» What you will do
Please quote exactly the lines below from the line containing "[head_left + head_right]" to the line containing "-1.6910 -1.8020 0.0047", both lines included, and nothing else.
※
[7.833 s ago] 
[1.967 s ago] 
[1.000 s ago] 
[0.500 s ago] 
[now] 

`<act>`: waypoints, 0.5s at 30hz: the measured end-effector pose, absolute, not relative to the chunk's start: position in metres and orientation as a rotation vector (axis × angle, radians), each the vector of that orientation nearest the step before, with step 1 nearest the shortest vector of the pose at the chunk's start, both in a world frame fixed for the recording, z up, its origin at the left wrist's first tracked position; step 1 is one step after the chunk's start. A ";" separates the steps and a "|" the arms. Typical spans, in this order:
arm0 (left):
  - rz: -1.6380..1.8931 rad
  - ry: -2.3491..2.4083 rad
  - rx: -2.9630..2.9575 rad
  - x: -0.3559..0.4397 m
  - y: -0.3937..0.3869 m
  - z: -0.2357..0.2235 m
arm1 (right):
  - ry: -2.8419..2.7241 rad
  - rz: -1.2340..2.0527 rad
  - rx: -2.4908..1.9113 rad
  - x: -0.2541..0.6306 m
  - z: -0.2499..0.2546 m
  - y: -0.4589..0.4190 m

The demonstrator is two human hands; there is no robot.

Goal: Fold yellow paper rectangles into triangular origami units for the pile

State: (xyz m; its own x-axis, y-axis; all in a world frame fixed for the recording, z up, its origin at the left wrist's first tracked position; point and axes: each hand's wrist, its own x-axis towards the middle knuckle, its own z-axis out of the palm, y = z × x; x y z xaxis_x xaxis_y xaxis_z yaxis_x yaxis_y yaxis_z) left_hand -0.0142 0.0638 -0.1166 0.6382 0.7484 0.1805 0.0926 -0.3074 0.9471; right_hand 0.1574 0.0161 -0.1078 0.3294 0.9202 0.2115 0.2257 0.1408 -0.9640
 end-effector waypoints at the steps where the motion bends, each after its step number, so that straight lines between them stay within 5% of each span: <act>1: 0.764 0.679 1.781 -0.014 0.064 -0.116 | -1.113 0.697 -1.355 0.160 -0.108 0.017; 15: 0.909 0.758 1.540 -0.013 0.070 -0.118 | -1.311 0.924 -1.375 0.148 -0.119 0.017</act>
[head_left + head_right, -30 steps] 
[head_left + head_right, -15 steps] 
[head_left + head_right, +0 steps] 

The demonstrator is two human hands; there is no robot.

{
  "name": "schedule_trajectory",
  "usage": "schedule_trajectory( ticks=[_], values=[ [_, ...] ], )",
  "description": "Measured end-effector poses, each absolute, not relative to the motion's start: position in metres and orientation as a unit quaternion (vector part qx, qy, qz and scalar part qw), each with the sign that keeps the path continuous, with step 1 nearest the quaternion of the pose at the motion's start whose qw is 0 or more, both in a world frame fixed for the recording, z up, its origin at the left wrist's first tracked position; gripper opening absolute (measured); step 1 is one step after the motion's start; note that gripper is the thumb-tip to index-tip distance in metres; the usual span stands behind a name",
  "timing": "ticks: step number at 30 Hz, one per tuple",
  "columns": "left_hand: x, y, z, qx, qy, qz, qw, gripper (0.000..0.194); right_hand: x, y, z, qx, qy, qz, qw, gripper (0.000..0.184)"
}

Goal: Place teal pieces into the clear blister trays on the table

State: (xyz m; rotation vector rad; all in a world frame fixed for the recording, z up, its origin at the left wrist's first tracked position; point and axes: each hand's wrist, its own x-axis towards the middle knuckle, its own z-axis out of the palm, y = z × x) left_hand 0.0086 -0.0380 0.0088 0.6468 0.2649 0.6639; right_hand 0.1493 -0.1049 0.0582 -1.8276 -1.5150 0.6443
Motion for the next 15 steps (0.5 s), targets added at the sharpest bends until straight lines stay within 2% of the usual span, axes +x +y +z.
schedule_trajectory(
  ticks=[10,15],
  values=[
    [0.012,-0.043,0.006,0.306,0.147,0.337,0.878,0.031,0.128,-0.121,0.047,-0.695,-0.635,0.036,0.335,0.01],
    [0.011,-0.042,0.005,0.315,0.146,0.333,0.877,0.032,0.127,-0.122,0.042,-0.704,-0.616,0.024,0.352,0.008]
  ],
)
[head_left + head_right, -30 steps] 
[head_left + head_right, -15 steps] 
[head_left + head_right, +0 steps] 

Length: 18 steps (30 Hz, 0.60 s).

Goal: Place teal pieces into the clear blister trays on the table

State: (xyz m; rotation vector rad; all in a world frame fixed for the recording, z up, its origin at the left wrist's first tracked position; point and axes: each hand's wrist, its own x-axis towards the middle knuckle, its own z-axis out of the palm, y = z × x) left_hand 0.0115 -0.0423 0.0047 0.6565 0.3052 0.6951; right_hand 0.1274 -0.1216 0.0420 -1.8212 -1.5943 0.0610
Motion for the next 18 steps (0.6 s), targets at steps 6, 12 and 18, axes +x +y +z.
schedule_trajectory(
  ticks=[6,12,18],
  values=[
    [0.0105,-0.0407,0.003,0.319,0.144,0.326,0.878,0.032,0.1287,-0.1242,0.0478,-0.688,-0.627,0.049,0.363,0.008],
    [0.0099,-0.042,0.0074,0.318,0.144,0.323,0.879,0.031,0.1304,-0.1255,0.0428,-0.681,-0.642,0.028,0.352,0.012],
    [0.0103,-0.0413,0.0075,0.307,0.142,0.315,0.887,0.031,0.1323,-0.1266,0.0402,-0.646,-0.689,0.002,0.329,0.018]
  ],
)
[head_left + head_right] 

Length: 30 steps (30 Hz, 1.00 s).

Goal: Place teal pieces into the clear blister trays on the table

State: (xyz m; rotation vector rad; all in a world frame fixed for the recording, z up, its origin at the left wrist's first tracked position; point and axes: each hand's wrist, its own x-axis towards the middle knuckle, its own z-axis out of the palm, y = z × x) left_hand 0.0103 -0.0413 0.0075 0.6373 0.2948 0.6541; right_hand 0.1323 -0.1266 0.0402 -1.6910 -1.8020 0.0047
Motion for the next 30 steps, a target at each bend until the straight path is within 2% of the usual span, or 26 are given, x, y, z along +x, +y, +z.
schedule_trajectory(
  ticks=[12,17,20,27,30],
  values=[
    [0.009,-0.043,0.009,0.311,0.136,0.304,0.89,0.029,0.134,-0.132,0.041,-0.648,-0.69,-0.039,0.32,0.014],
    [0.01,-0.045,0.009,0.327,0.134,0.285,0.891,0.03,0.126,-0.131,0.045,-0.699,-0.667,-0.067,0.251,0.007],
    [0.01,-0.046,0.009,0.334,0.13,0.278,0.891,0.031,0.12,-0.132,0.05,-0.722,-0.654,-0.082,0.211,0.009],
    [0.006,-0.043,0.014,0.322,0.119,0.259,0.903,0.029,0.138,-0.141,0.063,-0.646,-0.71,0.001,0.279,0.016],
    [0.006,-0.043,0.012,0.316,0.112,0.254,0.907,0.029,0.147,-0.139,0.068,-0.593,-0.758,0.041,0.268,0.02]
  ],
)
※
» Written response
[head_left + head_right] 

Length: 30 steps (30 Hz, 1.00 s).

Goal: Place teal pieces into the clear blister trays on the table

State: (xyz m; rotation vector rad; all in a world frame fixed for the recording, z up, its origin at the left wrist's first tracked position; point and axes: each hand's wrist, its own x-axis towards the middle knuckle, its own z-axis out of the palm, y = z × x) left_hand 0.0103 -0.0413 0.0075 0.6373 0.2948 0.6541; right_hand 0.1323 -0.1266 0.0402 -1.6910 -1.8020 0.0047

This answer has no further content.